Las imágenes pasan como ráfagas. Todo es confuso. Me parece como si asistiera a una película cuya trama hubiera cambiado el orden de las cosas y todo fuera arbitrario, absurdo. Hay una ruptura del tiempo, del espacio, de la vida, una ruptura contra toda norma; una fractura de emociones, un drama que ya está dejando huellas profundas. La ciega imposición del dogma, el poder y la violencia frente al cambio, la vida, la cultura construidas por los sin nada, desde abajo y desde adentro, como diría el padre, hoy presidente, Fernando Lugo.

Todavía escucho las canciones, los himnos, las consignas, el testimonio desgarrador de un pueblo que lanzaba, desde las entrañas mismas de su historia, este grito: “para callar las armas, hablemos los pueblos”. ¡Qué absurda ironía! Las mismas armas que han querido callar, se les viran en contra.

Por eso, por esa palabra que no te pueden robar, quitar, vilipendiar estás de nuevo batallando, dando la guerra con la razón y la verdad de tus ojos, de tus manos de mujer, de madre, de hija y de compañera.
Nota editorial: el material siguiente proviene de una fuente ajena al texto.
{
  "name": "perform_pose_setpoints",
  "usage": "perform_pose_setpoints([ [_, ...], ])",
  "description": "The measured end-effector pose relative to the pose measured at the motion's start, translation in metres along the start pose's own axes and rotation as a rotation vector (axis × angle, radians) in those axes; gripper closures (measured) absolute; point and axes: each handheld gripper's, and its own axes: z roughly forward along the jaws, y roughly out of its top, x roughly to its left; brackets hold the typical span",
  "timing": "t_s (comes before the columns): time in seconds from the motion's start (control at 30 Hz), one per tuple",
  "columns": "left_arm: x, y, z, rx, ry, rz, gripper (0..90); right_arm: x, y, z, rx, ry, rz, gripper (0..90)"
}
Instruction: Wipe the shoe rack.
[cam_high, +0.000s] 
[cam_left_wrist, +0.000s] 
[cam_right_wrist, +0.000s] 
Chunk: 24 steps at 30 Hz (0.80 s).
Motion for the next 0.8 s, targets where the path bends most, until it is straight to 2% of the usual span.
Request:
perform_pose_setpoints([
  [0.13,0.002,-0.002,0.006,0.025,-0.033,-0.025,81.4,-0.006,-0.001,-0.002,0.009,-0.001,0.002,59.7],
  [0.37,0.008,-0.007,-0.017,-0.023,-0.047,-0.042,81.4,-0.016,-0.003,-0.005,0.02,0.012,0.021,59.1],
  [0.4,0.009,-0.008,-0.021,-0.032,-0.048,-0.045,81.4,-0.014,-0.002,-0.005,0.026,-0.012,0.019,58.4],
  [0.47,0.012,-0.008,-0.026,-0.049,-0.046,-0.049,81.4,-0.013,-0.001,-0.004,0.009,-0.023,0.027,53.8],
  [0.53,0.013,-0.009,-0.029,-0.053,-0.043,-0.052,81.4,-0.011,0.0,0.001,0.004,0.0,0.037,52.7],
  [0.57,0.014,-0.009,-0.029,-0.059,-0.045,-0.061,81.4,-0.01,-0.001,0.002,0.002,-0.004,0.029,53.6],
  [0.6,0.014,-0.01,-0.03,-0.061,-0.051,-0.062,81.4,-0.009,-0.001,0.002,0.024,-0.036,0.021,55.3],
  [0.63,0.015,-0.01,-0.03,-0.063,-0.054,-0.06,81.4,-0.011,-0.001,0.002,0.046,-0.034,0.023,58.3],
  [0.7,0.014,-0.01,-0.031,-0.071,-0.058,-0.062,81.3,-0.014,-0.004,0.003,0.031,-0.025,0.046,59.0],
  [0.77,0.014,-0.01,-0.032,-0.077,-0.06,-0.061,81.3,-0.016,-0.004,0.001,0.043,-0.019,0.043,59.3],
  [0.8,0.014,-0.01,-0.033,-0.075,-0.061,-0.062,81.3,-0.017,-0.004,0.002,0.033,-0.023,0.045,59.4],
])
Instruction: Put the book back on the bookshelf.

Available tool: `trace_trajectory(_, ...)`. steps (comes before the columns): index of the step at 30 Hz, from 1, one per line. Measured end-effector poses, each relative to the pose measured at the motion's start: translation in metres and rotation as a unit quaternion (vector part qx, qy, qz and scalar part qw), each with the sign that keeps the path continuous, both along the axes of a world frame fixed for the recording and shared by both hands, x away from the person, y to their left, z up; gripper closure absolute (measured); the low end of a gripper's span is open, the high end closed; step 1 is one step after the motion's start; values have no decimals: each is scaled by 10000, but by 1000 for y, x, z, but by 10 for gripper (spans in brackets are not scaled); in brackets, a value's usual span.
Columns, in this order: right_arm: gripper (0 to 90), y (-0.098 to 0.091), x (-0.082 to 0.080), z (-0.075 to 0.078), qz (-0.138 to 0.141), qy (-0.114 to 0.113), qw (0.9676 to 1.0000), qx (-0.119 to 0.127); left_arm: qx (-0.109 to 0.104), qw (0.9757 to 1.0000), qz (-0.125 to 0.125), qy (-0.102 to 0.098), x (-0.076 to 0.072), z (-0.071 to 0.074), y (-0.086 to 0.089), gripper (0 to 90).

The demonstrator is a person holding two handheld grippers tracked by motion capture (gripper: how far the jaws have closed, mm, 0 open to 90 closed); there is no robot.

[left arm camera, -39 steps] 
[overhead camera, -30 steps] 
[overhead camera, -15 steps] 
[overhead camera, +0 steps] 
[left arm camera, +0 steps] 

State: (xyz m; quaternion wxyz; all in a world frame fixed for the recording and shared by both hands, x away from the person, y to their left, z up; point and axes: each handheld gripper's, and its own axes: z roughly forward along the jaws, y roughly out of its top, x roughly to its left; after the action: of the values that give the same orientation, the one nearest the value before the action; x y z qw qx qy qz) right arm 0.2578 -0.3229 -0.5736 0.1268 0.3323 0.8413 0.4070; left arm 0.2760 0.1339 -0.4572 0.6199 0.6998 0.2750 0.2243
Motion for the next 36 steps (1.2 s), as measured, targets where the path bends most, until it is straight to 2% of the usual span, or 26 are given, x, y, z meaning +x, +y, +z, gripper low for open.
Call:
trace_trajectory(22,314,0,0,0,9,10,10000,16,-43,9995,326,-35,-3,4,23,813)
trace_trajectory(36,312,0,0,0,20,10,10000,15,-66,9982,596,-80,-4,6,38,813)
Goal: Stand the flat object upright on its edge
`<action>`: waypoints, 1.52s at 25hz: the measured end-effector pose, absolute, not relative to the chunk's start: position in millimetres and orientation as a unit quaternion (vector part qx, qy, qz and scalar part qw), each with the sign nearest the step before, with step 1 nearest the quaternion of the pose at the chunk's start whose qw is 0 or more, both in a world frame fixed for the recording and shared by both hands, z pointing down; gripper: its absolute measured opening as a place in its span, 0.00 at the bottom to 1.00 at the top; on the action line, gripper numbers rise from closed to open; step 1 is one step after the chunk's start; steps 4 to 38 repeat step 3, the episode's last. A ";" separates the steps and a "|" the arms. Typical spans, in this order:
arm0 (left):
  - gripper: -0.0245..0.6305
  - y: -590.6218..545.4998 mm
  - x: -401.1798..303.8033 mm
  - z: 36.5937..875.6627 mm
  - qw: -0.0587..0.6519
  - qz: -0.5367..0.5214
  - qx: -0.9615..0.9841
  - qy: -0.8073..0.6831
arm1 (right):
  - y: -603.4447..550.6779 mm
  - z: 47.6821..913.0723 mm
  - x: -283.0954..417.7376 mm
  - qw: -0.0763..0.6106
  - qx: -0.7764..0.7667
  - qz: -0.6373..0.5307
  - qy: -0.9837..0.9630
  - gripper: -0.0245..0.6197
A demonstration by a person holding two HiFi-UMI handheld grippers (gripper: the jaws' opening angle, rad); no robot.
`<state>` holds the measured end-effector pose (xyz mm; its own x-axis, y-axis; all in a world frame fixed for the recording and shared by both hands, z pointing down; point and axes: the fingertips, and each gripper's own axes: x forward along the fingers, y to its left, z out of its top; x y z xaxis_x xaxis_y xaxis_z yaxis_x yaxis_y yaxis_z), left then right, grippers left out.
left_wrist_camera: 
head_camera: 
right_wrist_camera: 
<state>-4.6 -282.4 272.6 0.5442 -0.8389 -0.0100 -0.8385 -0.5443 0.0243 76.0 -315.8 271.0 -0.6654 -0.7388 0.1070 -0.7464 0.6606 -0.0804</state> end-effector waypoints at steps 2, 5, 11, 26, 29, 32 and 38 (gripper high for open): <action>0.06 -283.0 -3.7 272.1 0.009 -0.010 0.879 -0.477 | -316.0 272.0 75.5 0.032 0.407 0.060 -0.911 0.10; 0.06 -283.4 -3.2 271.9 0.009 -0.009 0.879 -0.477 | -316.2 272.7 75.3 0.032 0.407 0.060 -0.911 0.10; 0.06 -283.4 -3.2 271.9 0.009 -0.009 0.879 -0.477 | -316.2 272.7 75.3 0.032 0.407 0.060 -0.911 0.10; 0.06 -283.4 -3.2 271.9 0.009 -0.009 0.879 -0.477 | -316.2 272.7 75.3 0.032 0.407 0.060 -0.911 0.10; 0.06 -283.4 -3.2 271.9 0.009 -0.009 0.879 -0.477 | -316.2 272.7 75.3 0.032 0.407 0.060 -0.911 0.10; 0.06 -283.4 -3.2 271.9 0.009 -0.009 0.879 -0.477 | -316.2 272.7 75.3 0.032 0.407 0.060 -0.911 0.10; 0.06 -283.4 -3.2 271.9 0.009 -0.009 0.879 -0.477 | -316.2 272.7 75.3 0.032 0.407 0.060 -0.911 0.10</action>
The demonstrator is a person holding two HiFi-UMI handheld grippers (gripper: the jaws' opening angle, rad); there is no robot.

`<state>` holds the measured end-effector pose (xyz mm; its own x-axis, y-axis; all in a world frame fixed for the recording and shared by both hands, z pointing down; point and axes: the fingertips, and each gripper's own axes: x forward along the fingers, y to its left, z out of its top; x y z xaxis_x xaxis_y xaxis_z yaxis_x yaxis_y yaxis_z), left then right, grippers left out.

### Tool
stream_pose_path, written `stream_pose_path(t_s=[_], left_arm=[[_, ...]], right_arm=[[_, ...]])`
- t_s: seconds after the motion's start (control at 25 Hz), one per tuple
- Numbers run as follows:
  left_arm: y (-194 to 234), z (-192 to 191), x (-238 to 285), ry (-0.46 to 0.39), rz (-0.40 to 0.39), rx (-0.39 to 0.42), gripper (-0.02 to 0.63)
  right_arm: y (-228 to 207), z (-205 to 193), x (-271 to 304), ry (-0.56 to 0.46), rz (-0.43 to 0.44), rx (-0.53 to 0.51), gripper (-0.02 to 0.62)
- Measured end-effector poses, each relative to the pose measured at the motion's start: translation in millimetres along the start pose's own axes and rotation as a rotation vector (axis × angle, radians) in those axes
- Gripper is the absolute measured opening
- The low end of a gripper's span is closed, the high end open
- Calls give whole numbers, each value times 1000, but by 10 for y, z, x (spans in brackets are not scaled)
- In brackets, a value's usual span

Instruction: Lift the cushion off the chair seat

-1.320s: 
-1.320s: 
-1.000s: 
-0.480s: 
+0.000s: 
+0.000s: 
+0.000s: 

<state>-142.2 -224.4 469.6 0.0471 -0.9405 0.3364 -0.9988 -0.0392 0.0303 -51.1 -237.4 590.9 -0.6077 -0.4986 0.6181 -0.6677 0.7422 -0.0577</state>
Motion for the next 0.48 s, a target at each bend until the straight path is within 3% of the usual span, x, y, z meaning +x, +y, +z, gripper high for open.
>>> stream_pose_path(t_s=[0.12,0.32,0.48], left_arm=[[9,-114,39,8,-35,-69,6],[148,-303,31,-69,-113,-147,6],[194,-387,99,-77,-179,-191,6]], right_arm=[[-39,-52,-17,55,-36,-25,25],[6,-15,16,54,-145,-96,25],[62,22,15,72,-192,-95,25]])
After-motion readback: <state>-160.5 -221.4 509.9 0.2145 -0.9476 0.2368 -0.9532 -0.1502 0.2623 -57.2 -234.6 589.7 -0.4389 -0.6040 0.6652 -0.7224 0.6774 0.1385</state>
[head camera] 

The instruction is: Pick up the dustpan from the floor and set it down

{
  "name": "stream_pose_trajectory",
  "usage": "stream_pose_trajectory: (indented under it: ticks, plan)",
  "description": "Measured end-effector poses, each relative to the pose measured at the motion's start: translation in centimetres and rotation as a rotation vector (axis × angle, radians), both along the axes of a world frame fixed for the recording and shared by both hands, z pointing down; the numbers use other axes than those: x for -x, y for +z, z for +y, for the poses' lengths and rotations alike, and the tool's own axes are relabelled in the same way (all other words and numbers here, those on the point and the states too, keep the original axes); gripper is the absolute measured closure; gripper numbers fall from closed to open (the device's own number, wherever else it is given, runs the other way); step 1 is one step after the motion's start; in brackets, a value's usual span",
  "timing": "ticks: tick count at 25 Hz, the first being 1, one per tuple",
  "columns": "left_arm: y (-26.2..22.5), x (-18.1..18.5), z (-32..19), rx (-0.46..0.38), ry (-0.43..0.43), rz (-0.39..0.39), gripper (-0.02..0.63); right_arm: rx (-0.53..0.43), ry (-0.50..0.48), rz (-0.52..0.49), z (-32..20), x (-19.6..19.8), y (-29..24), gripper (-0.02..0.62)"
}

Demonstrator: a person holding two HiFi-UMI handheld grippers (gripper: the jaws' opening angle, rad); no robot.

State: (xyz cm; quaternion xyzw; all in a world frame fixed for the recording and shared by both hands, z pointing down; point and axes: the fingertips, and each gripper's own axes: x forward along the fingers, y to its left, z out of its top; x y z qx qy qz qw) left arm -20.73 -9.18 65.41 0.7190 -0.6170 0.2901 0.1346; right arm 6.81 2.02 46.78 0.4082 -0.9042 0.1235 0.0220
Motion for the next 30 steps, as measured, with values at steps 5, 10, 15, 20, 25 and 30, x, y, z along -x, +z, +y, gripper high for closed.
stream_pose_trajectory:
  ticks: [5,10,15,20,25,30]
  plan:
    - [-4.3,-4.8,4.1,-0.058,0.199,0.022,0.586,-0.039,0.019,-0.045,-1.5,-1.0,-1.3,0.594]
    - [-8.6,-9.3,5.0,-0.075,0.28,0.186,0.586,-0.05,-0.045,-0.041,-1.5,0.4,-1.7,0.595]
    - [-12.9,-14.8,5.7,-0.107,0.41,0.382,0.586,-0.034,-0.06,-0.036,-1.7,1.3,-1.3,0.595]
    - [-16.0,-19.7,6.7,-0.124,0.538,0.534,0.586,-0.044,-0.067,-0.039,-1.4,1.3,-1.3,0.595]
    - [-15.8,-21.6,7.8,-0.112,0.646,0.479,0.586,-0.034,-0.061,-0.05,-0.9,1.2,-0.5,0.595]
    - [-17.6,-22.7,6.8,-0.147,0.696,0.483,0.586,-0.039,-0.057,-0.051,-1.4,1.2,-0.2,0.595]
Berta Cáceres está vez no te pude «entrevistar» como hubiera querido, con cuestionario y bloc de notas, grabadora y todo lo que acostumbramos a llevar en nuestro baúl los periodistas. Pero tampoco hizo falta. Tú llegaste sólo unos días a La Habana y recibiste el más hermoso de los regalos: nuestro abrazo. Tu voz y tu verdad —la de los hombres, las mujeres, las ancianas y los ancianos, las chicas y los chicos hondureños que cotidianamente por estos ya más de setenta días se han opuesto al golpe militar en marchas, concentraciones, en una auténtica y tenaz resistencia— se hicieron sentir para todo el continente por Telesur, Radio Habana Cuba, y la prensa escrita y digital.

Por eso, Berta, no hicieron falta las preguntas. Las respuestas estaban allí en tus palabras abiertas, francas. El templo de la Iglesia Bautista Ebenezer de Marianao en La Habana y fue más que un púlpito; perdió el brillo de la solemnidad para compartir el abrazo y la canción, y ofrecerte la casa que siempre tendrá sitio para ti y los tuyos. De momento y mientras hablabas de tu pueblo y de la resistencia, ya no eras Berta Cáceres, la campesina, la indígena, la luchadora social, la feminista, en ese instante quedaste desnuda ante los ojos de Dios y de todos. Eras, eres el nuevo paradigma emancipador. En ese instante eras Honduras, mujer-nación. Entonces comprendí que ahí estaban los imperativos de la herencia, el grito de la rebeldía, la negación de la barbarie, la herencia de tambores batientes que ha de continuar latiendo en la sangre… Lo único que permanece: la resistencia.